Among the entries below, count the lines that contain the word "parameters". Respond with the count only.

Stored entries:
=== Section Start ===
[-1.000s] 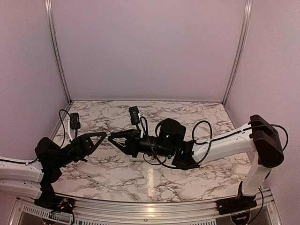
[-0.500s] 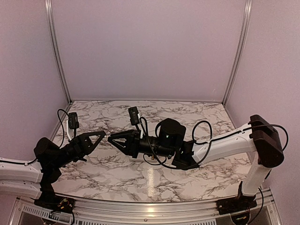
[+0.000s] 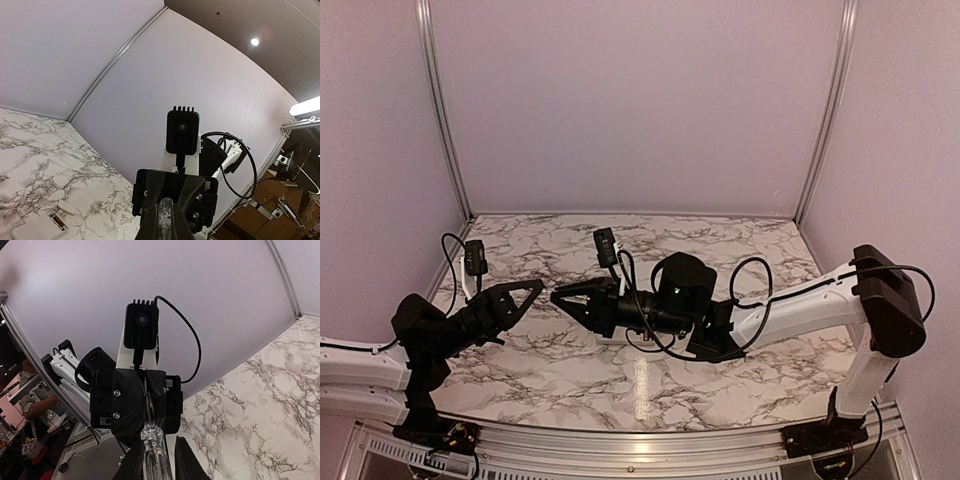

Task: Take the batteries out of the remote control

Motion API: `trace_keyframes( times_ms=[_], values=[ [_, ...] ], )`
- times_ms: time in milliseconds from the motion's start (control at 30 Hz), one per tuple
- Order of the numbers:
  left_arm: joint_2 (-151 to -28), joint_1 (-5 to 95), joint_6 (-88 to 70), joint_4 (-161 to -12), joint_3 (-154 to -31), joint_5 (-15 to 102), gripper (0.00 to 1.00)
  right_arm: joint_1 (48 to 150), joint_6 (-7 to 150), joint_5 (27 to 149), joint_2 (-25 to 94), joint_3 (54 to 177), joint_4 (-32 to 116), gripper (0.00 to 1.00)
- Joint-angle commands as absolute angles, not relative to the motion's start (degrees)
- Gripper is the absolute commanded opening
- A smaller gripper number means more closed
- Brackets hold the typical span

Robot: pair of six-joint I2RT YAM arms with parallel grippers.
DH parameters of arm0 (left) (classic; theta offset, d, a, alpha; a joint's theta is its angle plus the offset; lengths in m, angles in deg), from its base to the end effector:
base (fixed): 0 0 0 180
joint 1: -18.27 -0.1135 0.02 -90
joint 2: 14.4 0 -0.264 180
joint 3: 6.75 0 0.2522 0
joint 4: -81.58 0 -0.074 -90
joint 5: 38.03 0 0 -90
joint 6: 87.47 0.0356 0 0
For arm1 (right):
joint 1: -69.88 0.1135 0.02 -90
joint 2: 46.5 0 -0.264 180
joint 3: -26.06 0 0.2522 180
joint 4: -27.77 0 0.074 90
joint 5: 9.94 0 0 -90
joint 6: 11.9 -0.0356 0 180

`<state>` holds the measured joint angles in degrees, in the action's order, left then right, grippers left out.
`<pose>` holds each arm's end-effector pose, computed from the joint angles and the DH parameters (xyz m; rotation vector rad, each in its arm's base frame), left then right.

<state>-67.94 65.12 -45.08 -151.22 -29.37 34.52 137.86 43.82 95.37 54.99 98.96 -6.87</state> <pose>0.1151 -0.1384 0.2365 0.2958 1.3445 -1.5977 0.1419 0.3760 0.2629 -0.7282 1.5372 1.5978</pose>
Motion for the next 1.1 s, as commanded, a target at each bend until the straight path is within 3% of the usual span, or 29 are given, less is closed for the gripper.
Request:
trace_keyframes(
  times_ms=[0, 1067],
  values=[
    [-68.0, 65.3, -44.5, -149.9, -28.9, 35.5, 0.0, 138.3, 44.1, 96.8, 56.0, 101.2, -8.1, 0.19],
    [-68.8, 65.3, -44.2, -149.6, -29.0, 35.9, 0.0, 138.3, 45.9, 98.7, 53.9, 101.4, -8.3, 0.25]
  ],
)
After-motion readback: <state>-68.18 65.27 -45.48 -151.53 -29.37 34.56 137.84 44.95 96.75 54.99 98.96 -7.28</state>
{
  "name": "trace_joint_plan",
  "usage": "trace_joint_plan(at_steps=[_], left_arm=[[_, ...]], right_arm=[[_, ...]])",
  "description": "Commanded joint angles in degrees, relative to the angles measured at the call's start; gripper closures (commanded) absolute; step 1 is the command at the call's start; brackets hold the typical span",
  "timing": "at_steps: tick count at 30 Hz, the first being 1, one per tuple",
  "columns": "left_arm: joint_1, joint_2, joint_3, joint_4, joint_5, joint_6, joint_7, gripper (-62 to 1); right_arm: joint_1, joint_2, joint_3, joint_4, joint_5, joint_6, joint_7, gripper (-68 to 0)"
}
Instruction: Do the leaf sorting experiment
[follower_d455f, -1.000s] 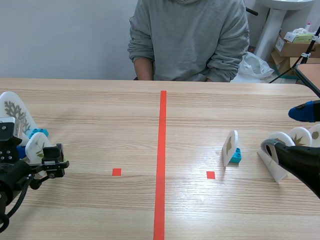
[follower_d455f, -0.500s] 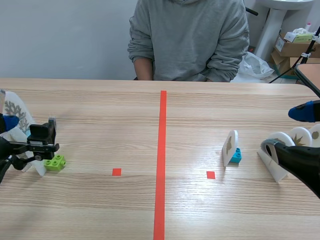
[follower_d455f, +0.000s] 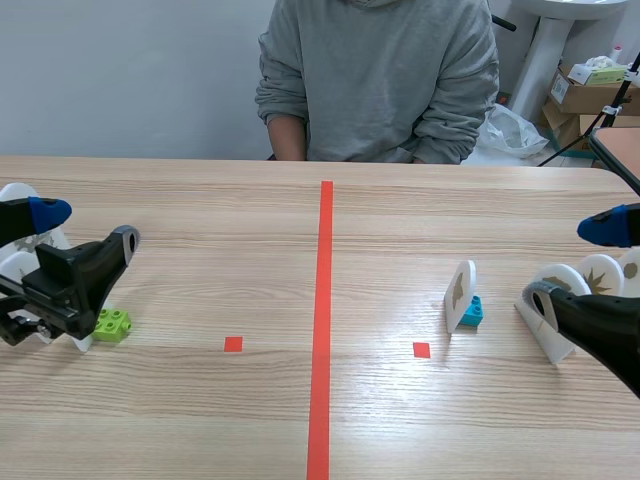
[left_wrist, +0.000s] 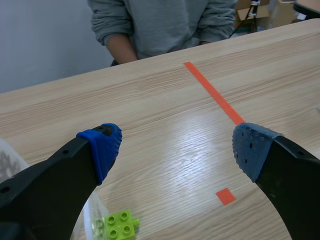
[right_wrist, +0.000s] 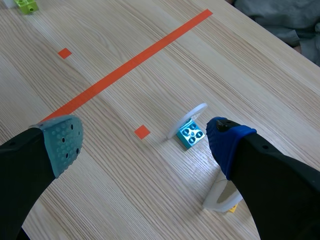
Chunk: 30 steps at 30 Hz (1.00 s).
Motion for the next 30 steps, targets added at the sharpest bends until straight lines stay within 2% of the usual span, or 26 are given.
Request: trace_joint_plan(at_steps=[1, 8, 13, 22, 30], left_arm=[[1.2, -0.8, 0.1, 2.0, -0.9, -1.5, -0.8, -48.2], [6.9, -4.2, 0.1, 8.1, -1.2, -5.6, -0.8, -48.2], [10.4, -6.5, 0.1, 11.4, -2.8, -7.5, -0.7, -48.2], [13.7, -8.7, 0.0, 13.4, -2.7, -10.1, -0.8, -48.2], [13.8, -8.9, 0.0, 13.4, -2.7, -10.5, -1.2, -48.2]], right_arm=[[0.8, 0.5, 0.2, 0.0, 0.4, 0.4, 0.6, -50.6], [0.7, 0.5, 0.2, 0.0, 0.0, 0.4, 0.2, -50.6], [0.6, 0.5, 0.2, -0.1, 0.0, 0.4, 0.2, -50.6], [0.3, 0.5, 0.2, -3.3, 0.0, 0.4, 0.3, -50.6], [0.3, 0.5, 0.2, -5.0, 0.0, 0.4, 0.2, -50.6]])
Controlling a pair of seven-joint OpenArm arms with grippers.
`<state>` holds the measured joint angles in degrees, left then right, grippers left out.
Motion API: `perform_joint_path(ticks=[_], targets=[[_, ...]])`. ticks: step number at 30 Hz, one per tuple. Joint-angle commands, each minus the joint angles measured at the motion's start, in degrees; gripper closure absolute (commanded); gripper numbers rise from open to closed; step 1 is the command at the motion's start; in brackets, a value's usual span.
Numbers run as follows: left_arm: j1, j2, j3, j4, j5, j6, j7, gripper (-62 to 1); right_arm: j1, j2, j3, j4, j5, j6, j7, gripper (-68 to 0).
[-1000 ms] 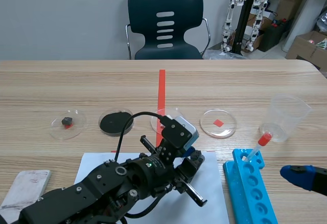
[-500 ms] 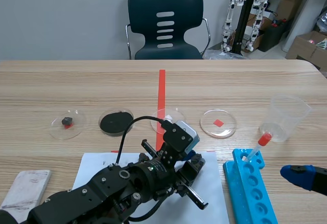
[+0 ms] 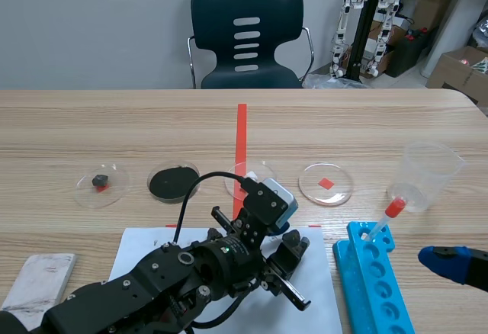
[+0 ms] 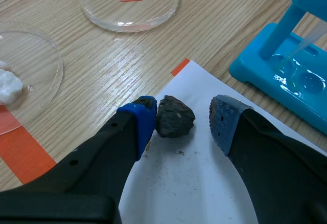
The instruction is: Put the right mineral back
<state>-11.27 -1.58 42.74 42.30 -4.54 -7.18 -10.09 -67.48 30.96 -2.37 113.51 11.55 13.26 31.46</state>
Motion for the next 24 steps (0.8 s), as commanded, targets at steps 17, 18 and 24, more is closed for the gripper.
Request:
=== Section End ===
**OUTPUT OF THE TASK**
2